Plasma, urine and fecal sample collection
Urine and feces were collected from each rat every day and pooled to form 6-days composites, while plasma samples were collected every 6-days during pre-HK, HK and post-HK. A 6-day (consecutive day) pooled data were collected. Blood sample were collected with disposable polypropylene syringes. Blood samples of 1.5-2.5 mL were obtained via a cardiac puncture from ether-anaesthetized rats. To obtain plasma, blood samples were transferred into polypropylene tubes containing sodium heparin. Samples were centrifuged immediately at 10,000 x g for 3 min at room temperature and separated using glass capillary pipets which had been washed in hydrochloric acid and deionized water. Aliquots for plasma potassium (K+) and plasma aldosterone (PA) analysis kept frozen at -20 0C. A stainless steel urine-feces separating funnels (Hoeltge, model HB/SS) was placed beneath each rat to collect uncontaminated 24 h urine samples. Twenty-four-hour urine samples uncontaminated by stools obtained. To ensure 24 hr urine collections creatinine excretion was measured. Urine was collected in a beaker with layer of electrolytes oil to prevent evaporation. Beakers were replaced daily. Urine for each 24 h period was collected in acidified acid-wash containers and refrigerated at -4 0C until needed for K+ analysis. Fecal samples were collected in plastic bags, dried, wet ashed with acid, diluted as necessary and analyzed for K+ levels. To ensure a complete recovery of feces a marker was used.

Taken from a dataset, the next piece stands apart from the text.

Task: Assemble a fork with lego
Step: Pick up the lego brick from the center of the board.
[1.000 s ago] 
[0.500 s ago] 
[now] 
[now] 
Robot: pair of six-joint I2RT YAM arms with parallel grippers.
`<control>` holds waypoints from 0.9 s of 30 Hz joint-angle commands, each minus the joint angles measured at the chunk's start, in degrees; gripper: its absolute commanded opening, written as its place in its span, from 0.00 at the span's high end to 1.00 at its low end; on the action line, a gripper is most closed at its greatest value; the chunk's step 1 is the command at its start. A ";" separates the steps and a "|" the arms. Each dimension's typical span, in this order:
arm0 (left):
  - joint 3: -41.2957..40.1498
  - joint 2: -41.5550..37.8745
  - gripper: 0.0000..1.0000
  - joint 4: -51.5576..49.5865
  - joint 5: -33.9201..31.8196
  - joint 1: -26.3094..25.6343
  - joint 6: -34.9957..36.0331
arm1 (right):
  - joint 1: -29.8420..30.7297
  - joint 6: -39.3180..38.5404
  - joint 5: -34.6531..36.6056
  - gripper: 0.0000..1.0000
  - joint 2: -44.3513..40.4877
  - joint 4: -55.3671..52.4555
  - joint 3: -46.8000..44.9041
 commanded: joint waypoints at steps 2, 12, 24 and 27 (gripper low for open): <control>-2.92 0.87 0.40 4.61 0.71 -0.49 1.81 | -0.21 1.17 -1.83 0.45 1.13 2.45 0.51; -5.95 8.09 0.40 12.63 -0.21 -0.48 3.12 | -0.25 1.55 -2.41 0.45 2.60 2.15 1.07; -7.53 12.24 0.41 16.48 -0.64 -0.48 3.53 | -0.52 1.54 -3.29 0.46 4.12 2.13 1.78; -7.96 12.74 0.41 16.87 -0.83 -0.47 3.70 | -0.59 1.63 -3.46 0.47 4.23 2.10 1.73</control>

Muscle and bone sample collection
Six hypokinetic and control rats from each group were sacrificed by decapitation on the 1st, 5th and 9th day of the pre-HK period, on the 3rd, 7th, 15th, 30th, 50th, 70th and 98th of HK and on the 1st, 3rd, 5th 7th, 9th, 11th and 15th day of post-HK. Muscle (gastrocnemius) and bone (right femur) data are given in average of 6-rats. Bones were cleaned of soft tissues, dried to a constant weight, weighed, reduced to ash in a muffle furnace at 600 degrees for 144 minute, then ash was weighed and dissolved in 0.05 N HCl and, as a chloride solution, analyzed for K+. Muscles were excised immediately after sacrificing the rats. Muscles were thoroughly cleaned of connective tissues, fatty inclusions and large vessels, weighed on Teflon liners and placed in a drying chamber at 110 0C. After drying to a constant weight tissue transferred to quartz tubes for mineralization by means of concentrated HNO3, distilled off in a quartz apparatus. After ashing, the residue was dissolved in 0.05 M HCl and, as chloride solution, analyzed for K+ content.
Potassium and aldosterone measurements
All samples were analyzed in duplicate, and appropriate standards were used for measurements: The K+ content in muscle (gastrocnemius) and bone (right femur), and K+ levels in plasma, feces and urine were measured by atomic absorption spectrophotometry on a Perkin-Elmer 420 Model (Perkin-Elmer Corp., Norwalk. CT). Plasma aldosterone concentration was measured using radioimmunoassay test kits (Diagnostics Products Corp., Los Angeles, CA).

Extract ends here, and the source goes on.